Le groupe Lacroix, placé dans le top 3 des sous-traitants électroniques français, derrière Asteelflash et All Circuits, a choisi Beaupréau-en-Mauges (Maine-et-Loire) pour y construire Symbiose, son usine du futur.
Le chantier a été lancé en octobre 2020 et la première pierre posée mardi 9 février par le ministre de l’Economie, des Finances et de la Relance Bruno Le Maire, pour une mise en service prévue à la fin 2021. Il s’agit de l’un des 31 premiers projets de relocalisation soutenus par le gouvernement, qui en a dévoilé 34 nouveaux lundi 8 février (voir la carte détaillée des 65 projets sélectionnés à travers la France). Pour l’ETI familiale, il revêt un enjeu stratégique. Lacroix a choisi d’investir 32 millions d’euros afin de disposer d’un site au diapason de l’industrie 4.0 et d’exploiter tout le potentiel de l’automatisation et du numérique.
L’objectif est de doubler le chiffre d’affaires en cinq ans, à effectif constant (environ 460 salariés). «Pour rester compétitifs par rapport aux productions des pays à bas coût, nous devons doubler notre productivité, confie Vincent Bedouin, le PDG. Sans cela, nous serions contraints, à moyen terme, de délocaliser notre usine française.»
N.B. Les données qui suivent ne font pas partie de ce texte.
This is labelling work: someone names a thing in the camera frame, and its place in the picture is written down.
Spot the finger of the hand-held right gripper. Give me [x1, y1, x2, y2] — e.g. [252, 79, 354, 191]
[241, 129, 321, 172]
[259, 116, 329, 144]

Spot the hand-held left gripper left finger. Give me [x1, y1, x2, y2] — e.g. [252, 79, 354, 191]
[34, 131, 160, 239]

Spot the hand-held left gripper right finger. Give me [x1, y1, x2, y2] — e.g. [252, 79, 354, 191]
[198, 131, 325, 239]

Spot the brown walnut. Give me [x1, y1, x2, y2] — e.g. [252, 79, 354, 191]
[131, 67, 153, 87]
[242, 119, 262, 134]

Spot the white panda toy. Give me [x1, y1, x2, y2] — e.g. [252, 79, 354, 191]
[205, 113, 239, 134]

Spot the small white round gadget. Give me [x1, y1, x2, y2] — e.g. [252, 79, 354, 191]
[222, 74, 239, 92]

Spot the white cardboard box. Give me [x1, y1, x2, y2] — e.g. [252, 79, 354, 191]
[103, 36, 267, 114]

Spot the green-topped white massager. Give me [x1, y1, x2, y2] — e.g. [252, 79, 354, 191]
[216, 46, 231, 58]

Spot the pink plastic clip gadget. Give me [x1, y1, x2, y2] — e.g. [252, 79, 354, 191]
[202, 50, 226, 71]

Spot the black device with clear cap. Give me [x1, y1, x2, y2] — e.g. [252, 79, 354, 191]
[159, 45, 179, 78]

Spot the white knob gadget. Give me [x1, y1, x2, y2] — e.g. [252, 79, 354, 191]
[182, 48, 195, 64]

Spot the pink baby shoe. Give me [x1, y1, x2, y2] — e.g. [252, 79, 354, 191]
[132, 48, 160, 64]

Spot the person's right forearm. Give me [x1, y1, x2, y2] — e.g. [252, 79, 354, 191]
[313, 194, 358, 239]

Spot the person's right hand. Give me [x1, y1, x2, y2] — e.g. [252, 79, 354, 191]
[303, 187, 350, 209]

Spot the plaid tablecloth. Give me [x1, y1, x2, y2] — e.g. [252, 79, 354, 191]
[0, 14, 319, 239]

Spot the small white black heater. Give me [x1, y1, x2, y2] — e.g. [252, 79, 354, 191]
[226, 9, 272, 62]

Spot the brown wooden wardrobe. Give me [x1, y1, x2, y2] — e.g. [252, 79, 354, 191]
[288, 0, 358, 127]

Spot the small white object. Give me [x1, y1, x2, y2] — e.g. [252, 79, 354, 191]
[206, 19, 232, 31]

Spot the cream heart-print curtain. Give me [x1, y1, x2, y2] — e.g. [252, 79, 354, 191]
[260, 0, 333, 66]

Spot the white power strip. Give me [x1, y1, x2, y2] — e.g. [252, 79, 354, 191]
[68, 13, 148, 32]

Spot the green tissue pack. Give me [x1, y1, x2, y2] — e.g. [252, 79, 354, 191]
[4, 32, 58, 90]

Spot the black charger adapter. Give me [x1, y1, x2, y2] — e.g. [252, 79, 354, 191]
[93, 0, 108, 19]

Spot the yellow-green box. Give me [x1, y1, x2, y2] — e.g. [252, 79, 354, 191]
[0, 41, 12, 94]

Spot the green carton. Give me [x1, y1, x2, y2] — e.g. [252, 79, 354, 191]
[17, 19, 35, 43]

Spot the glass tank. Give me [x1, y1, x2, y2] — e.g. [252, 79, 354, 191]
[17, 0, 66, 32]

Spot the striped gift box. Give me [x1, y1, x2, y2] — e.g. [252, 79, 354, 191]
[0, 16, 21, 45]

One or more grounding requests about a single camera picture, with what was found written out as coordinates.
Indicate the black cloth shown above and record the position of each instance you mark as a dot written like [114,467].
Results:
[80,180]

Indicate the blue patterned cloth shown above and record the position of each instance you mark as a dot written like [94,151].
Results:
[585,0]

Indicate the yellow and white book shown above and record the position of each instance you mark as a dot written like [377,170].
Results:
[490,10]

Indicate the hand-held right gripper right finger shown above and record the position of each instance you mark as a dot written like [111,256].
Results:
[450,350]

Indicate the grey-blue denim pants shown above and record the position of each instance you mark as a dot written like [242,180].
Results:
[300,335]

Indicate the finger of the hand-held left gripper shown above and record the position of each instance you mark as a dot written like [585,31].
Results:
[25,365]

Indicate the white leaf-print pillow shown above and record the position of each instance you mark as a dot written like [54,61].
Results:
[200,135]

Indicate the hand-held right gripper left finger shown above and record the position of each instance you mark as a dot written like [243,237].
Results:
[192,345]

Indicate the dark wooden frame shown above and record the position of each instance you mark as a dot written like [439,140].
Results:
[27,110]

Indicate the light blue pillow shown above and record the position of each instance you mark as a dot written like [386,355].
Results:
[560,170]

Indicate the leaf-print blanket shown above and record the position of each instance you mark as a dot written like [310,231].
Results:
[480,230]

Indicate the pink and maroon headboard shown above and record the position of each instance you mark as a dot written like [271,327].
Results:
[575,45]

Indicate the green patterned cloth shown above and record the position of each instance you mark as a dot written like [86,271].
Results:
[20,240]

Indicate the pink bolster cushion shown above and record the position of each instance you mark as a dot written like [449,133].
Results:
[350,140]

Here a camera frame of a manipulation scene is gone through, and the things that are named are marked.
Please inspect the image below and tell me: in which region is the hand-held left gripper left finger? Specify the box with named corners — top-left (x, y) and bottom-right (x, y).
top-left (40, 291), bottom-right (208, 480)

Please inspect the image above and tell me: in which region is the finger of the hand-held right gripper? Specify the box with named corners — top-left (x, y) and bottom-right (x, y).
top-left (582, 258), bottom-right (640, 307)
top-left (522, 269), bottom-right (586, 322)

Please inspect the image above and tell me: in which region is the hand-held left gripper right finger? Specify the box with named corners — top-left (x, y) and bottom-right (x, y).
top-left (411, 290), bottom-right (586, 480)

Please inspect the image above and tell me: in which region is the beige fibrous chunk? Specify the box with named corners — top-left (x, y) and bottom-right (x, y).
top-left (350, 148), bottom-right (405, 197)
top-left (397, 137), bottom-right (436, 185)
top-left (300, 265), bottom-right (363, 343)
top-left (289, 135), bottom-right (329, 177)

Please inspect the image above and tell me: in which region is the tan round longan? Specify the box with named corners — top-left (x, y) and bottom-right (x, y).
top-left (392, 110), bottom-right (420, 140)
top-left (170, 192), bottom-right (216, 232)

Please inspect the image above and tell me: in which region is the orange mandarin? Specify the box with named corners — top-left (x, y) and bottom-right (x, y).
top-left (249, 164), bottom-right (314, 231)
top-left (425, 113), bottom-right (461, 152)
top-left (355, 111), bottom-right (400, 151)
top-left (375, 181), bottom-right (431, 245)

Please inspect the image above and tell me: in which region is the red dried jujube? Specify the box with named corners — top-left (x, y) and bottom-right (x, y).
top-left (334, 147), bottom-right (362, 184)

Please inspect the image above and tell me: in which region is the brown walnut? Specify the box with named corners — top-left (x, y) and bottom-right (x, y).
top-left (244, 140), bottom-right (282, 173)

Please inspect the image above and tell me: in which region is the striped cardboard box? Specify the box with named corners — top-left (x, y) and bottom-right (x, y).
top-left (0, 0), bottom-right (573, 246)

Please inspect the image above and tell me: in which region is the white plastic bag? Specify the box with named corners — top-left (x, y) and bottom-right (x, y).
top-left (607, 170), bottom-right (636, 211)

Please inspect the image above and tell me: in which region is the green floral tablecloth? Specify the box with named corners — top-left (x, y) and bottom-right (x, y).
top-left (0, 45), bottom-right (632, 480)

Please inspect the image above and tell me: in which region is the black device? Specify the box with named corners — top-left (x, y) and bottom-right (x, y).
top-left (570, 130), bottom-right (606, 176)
Pour mener ce projet, Lacroix s’est entouré de plusieurs partenaires, dont Microsoft, PTC, ASM Assembly, Inventy, Orange et Schneider Electric. Bruno Le Maire a profité du déplacement pour visiter à Saint-Pierre-Montlimart (Maine-et-Loire) l'usine de cartes électroniques de Lacroix (photo ci-dessous) labellisée "vitrine de l'industrie du futur", que remplacera à terme le site de Beaupréau-en-Mauges.